The land referred to is the land that forms part of the townlands, in from which the residents are required to move to pave way for development. According to Maghumbo, the village council has been experiencing a rising number of sales of communal land around Divundu village by residents, which does not belong to them and they are not mandated to dispose of.
“The Council is challenged by sales of communal land by local residents to which they do not have title to privately. They also claim that the tariff for compensation is very low and doesn’t understand that the land belongs to the state and entrusted to the local authority for management purposes which includes alienation. The problem with the residents is that they want to sell land directly to investors while the village council is the only body mandated by law to sell land in a proclaimed area such as a local authority,’’ Maghumbo pointed out. He warned residents they they will be charged criminally against selling land that does not belong to them.
Divundu settlement in Kavango East, is 200km east of Rundu on the TransCaprivi Highway and has a population of 5 430 inhabitants. “We sell the land privately because it is rightfully ours and the government just gives us peanuts compare to what investors will pay us for the land. The investors really give us a lot of money.
The land belongs to us and our ancestors, it does not belong to the state as they are claiming. Our forefathers where here before them,’’ said an aggrieved resident, who spoke on condition of anonymity.
In addition, he said the council takes long to compensate when compared to private investors who according to the resident pay them within weeks or even days.
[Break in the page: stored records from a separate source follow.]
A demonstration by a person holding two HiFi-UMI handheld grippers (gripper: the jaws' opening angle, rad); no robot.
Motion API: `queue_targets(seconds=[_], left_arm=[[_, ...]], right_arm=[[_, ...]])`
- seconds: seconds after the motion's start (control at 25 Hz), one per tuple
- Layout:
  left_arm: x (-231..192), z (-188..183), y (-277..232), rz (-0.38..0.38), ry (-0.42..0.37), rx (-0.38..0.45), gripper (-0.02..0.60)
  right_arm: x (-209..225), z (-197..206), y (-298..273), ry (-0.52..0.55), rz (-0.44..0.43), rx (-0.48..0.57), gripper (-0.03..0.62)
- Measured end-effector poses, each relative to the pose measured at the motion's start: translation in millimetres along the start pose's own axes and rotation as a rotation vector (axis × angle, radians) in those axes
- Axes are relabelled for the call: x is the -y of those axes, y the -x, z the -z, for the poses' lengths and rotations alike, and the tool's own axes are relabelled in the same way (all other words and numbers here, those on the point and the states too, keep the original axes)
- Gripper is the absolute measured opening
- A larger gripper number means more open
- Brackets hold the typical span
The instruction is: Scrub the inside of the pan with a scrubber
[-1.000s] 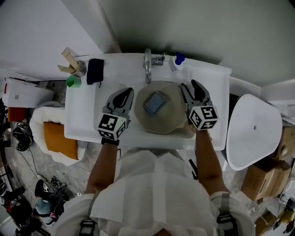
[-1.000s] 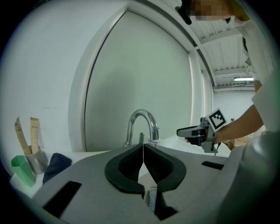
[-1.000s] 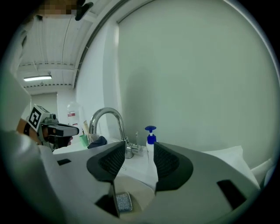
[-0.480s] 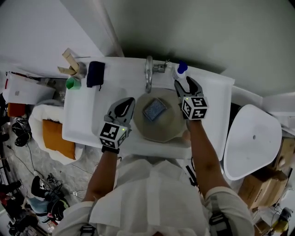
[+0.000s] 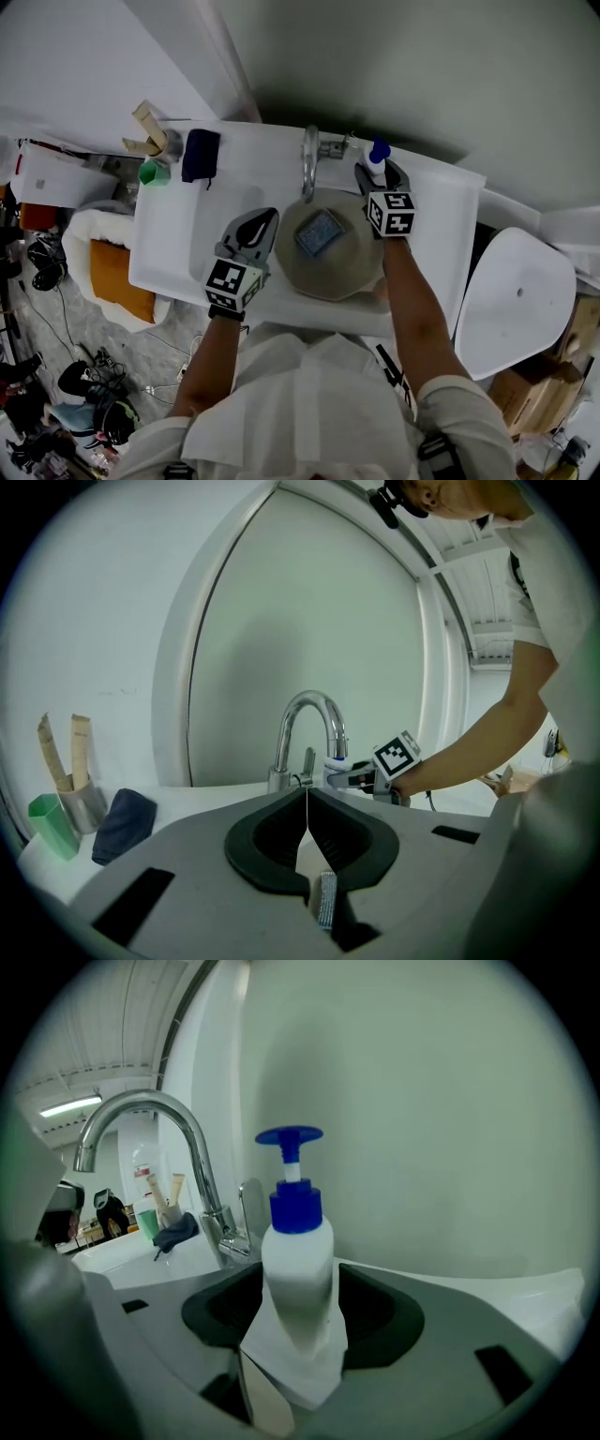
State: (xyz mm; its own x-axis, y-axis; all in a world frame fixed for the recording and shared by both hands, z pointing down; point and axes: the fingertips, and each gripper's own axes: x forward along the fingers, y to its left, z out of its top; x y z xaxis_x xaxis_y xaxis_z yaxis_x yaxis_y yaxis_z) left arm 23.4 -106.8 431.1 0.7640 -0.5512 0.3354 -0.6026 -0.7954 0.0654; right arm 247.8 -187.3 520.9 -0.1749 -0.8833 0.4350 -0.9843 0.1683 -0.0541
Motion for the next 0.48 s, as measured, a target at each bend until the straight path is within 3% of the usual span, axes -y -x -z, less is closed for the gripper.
queue_targets(seconds=[0.48], left_arm=[[-5.1, 1.6, -0.4, -0.022, 0.006, -0.003, 0.017]], right_arm=[[4.7, 10.1, -21.0, 0.064, 0.019, -0.008, 0.204]])
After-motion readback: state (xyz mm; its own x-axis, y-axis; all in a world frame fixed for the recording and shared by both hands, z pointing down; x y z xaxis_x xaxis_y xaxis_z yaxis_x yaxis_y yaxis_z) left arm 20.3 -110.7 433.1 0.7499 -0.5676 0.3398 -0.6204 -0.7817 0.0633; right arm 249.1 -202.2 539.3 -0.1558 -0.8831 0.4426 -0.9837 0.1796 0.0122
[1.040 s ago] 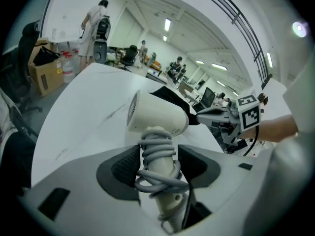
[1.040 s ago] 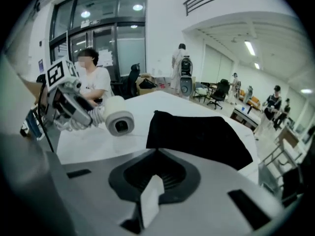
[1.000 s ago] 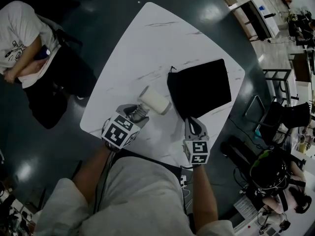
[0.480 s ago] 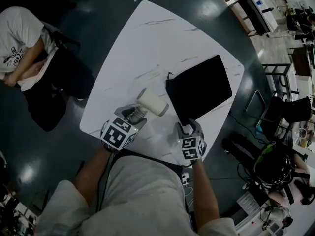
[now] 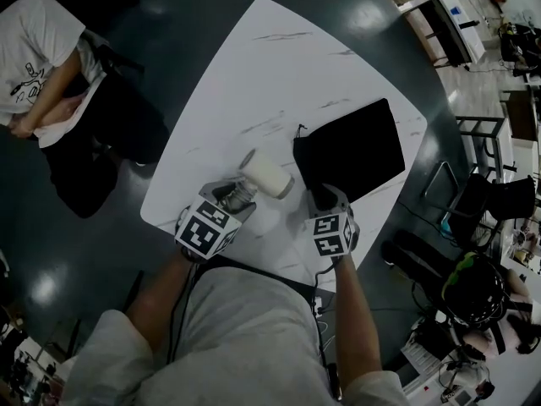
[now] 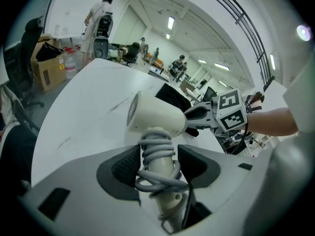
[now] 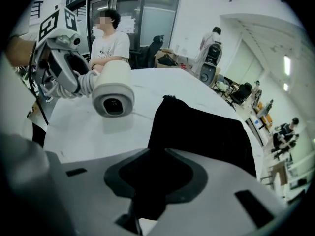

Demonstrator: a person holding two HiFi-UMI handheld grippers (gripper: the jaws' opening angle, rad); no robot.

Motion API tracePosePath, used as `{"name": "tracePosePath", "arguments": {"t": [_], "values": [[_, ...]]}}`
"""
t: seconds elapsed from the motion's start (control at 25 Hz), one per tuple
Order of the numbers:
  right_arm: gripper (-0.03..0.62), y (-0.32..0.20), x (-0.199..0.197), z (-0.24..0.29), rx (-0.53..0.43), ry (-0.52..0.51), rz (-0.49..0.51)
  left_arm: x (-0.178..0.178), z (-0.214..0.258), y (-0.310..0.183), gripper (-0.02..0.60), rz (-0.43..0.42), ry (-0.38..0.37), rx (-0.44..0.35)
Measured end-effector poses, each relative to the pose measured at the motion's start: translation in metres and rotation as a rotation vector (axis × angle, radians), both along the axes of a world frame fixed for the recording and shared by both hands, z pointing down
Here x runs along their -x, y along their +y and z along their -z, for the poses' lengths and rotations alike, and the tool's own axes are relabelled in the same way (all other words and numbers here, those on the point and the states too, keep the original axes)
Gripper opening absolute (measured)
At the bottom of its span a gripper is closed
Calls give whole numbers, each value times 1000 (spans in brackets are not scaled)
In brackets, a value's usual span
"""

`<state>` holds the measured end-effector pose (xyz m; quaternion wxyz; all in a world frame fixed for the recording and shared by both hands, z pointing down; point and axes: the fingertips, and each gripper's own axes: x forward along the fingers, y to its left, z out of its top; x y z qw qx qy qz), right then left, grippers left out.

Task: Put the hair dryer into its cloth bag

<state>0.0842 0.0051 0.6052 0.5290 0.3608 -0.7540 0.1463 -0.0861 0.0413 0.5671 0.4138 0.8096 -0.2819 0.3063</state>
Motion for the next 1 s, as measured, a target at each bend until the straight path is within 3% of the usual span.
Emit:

Maghumbo said the council compensates affected communities as per Compensation Policy Guidelines for Communal Land of 2009 and that the government is responsible for compensation which is done through Council and in their case a Local Authority.
Last year Kavango West governor Sirrka Ausiku called for the review of the compensation policy used by local and regional council authorities to compensate landowners who pave way for development. She said the limited budget that they receive from the line ministry makes it difficult to fulfill some of their duties, such as the issue of compensation for the inhabitants.